While the ship was supposed to be decommissioned by the military, it was brought back into active service and named for Robert Smalls — an enslaved man from Beaufort who became a Civil War hero and congressman.
The Maj. Gen. Robert Smalls (LSV-8) is being recommissioned in Hawaii and "is the first Army watercraft to be named after an African American and will be making the longest voyage by an Army vessel since WWII," Maj. Oliver Schuster, an Army spokesman, said in a statement.
Smalls, a 23-year-old man from Beaufort who’d been brought to Charleston a decade earlier, made his mark on history by his daring escape from enslavement.

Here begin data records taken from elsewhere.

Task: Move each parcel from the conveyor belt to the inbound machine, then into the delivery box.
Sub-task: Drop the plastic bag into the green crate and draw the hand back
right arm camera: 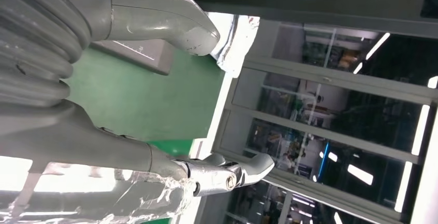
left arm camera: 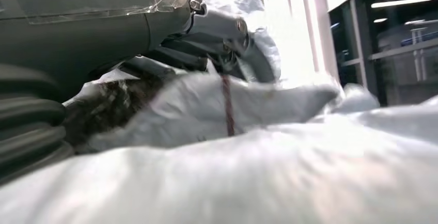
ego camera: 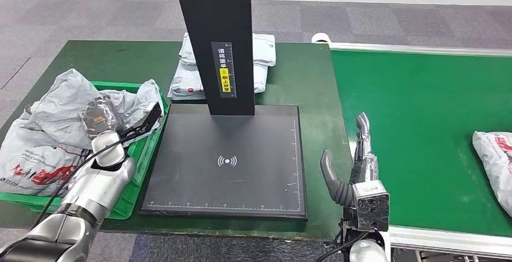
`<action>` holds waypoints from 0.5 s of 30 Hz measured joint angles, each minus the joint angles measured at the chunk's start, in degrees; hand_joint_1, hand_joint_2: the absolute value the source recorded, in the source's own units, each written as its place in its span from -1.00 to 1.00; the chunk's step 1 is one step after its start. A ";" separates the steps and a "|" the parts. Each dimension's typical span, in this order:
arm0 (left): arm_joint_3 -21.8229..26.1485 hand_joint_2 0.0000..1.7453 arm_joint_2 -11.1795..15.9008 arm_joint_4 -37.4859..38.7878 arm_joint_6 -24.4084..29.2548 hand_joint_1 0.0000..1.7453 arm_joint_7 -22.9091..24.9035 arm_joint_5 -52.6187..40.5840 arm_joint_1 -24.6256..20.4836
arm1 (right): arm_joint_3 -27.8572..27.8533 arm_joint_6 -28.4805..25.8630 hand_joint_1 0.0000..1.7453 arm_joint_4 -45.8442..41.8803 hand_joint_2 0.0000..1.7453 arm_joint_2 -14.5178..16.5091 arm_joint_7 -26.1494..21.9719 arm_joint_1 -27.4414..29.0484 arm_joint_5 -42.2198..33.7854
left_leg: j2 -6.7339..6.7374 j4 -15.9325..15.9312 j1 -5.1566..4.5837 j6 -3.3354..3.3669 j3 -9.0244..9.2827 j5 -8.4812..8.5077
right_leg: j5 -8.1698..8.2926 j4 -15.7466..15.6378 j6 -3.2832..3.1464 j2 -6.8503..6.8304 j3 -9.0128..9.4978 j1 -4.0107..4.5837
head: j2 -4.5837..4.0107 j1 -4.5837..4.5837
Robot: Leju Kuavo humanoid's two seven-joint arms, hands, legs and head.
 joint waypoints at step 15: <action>6.79 1.00 -3.87 -5.07 13.63 -1.00 -7.93 1.05 -0.44 | -1.75 -0.39 -1.00 -1.51 1.00 0.57 2.06 -1.06 0.78 | 0.00 0.01 0.00 -0.01 0.00 0.01 | 0.01 0.00 0.00 0.00 -0.03 0.01 | 0.00 0.00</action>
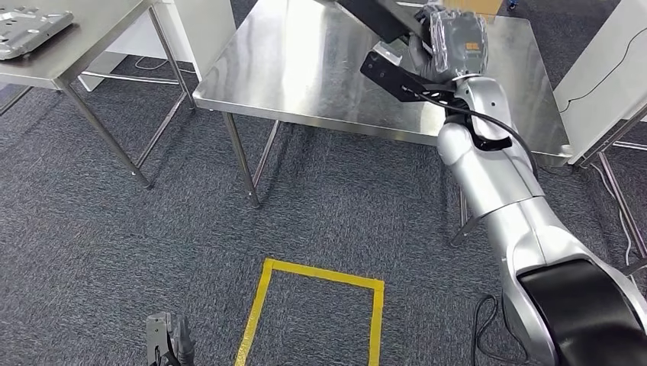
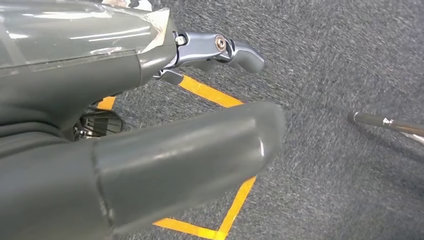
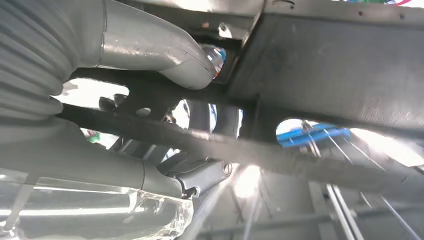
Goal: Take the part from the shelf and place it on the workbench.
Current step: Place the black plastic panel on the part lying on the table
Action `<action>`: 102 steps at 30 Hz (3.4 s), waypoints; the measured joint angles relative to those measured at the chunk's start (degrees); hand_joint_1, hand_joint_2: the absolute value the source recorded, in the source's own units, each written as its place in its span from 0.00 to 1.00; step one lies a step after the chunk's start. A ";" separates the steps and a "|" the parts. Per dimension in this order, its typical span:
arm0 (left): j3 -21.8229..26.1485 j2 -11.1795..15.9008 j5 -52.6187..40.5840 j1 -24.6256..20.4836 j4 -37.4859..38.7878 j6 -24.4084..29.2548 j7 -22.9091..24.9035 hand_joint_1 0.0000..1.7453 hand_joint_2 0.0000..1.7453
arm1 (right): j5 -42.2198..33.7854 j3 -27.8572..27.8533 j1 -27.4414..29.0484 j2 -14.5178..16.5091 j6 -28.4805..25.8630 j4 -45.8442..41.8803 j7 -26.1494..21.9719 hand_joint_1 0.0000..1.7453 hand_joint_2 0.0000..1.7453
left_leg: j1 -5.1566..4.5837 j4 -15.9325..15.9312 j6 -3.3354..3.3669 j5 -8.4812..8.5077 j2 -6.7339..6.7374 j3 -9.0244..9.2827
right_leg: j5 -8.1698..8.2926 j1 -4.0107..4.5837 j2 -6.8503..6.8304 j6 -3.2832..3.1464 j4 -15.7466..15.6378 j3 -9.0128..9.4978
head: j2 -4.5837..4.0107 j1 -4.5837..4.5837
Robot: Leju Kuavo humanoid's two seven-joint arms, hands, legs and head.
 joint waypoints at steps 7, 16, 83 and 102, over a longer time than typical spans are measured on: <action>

While enslaved, he served as a deckhand and eventually pilot of The Planter, a lightly armed Confederate military transport. On May 13, 1862, he and a half-dozen other enslaved locals — along with their families — used the boat to escape Charleston.
Smalls steered past Fort Sumter in Charleston Harbor and headed for the nearest Union ship in the U.S. Navy’s offshore blockade. As he approached, the crew lowered the ship’s Confederate flag and raised a white banner of surrender. The Union sailors cheered.
In 1868, Smalls was elected to the S.C. House of Representatives. In 1874, he was elected to the U.S. House of Representatives, where he was a member of the 44th, 45th, 47th, 48th and 49th Congress.
He died on Feb. 23, 1915, after buying and living in the home previously owned by his master.
Maj. Gen. David Wilson, a Citadel graduate and Charleston native, will be commanding the vessel.
The Army watercraft is scheduled to pass under the Arthur Ravenel Jr. Bridge sometime between March 10 and March 11.